Surprisingly I do go to baby sensory and did with my eldest! I just find myself keeping to myself really I don’t know if I seem unapproachable ?

yeah I am so lucky I can and have told my sister all sorts we’re always there for eachother. I just don’t want to burden her she’s my older sister she’s so protective and she worries about everyone all the time she’s amazing she just wants everyone happy!

im scared if I told her how I feel she’d really bear the weight of it and try and fix my own problems that I need to type of thing

OP posts:
Hardingham291 · 08/07/2024 10:29

You might find that the school years give you an opportunity to make friends. Seeing the same people twice a day and having school life in common really helps.
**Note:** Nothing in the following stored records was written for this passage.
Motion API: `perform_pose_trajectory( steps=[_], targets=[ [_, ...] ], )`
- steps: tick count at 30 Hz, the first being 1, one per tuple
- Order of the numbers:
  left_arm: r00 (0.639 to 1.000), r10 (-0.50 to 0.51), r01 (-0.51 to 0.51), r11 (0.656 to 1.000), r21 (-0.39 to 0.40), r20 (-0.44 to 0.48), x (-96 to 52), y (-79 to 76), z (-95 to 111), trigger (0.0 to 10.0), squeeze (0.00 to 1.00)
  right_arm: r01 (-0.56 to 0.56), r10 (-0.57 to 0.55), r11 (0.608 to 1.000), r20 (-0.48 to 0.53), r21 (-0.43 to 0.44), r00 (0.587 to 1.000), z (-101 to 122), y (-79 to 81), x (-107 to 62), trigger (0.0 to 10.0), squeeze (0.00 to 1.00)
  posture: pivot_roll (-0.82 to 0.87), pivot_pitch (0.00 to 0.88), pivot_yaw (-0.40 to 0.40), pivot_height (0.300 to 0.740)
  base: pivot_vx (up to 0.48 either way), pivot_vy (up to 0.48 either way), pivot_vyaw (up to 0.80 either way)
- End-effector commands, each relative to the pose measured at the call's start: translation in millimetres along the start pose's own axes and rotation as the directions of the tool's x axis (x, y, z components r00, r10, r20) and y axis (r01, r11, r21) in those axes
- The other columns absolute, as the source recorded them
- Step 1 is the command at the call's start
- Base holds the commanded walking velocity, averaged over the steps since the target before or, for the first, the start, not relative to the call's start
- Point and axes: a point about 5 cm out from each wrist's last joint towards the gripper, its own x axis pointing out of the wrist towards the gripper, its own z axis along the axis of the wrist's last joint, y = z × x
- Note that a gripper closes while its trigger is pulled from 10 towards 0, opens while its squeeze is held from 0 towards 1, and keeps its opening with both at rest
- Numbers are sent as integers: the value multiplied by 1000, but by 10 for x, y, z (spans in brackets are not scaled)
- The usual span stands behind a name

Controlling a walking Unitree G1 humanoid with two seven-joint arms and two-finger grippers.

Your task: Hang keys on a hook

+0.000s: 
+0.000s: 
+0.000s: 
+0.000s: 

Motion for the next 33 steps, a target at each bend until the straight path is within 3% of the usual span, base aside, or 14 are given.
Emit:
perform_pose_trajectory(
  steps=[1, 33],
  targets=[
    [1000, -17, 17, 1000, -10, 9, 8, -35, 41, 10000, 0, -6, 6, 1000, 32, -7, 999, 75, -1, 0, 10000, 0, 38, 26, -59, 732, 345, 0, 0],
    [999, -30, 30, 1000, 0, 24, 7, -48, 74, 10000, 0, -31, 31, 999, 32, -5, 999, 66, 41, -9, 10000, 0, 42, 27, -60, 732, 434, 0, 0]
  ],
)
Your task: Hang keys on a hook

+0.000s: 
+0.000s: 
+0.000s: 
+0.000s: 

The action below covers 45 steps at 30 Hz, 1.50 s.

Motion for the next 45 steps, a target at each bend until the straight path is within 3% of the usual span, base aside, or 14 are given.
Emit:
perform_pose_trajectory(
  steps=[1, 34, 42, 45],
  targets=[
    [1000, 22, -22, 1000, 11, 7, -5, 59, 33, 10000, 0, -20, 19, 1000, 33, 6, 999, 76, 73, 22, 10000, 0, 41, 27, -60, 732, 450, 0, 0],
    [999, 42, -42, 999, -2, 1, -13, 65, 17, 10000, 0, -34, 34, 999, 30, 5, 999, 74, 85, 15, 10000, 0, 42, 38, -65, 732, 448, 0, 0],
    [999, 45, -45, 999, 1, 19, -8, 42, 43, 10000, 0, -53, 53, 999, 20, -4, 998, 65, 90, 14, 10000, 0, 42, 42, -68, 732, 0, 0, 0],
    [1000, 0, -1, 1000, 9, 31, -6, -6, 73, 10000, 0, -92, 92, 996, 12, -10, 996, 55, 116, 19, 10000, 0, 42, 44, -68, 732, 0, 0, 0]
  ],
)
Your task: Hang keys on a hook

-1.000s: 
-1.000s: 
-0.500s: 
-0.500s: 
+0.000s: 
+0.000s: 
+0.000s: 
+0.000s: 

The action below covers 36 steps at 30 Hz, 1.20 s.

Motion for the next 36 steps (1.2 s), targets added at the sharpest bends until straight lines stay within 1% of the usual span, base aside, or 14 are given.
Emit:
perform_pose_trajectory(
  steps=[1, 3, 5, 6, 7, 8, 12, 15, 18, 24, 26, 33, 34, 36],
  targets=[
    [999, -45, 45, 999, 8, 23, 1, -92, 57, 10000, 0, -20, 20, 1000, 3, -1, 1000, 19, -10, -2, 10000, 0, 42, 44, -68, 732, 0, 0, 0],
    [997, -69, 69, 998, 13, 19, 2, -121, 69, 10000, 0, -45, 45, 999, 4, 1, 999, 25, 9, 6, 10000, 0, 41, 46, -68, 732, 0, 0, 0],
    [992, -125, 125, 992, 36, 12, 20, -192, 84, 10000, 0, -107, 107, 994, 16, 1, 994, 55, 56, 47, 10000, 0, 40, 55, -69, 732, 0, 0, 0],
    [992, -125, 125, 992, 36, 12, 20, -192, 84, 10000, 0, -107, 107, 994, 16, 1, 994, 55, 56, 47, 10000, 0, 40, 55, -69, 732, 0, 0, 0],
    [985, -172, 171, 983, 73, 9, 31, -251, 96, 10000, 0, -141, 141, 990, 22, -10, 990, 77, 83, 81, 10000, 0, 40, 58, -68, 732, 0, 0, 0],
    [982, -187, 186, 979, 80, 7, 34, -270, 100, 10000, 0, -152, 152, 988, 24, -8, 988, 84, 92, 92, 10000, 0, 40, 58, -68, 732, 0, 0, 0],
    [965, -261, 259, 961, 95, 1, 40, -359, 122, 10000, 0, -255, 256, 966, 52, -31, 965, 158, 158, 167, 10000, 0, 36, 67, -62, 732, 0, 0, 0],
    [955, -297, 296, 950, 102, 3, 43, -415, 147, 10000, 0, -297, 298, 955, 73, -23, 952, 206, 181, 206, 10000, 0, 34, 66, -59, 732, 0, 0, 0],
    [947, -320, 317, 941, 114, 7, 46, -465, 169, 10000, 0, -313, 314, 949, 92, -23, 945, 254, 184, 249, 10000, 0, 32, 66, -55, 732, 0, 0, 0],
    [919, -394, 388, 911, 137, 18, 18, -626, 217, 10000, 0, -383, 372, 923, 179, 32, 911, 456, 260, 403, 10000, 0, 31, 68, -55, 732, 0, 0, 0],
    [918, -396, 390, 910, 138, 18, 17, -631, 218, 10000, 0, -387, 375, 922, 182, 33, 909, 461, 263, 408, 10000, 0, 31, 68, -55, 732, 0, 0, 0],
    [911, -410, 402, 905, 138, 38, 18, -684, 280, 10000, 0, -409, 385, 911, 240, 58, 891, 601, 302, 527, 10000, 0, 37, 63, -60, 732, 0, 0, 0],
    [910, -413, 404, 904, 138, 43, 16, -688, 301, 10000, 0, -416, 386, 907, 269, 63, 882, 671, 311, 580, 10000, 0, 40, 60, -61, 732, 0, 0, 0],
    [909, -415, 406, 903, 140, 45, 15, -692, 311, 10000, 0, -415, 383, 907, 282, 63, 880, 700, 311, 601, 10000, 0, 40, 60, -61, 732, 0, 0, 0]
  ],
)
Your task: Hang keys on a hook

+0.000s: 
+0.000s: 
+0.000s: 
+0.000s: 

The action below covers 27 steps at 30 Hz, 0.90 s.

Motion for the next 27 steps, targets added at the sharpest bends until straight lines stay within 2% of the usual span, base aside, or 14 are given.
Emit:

If you can do a bit of volunteering for the PTA that would be even better.

I'd just concentrate on your little ones for now as the baby/toddler years are exhausting enough.

Bemusedandconfusedagain · 08/07/2024 10:33

See of you can find any local WhatsApp groups for mums with kids' of their age. They're really good for solidarity and support when you don't have the time or headspace for in person friendship, and friendships can grow from there. I've made two very good friends via WhatsApp who I often now meet for dinner now the kids are a little older.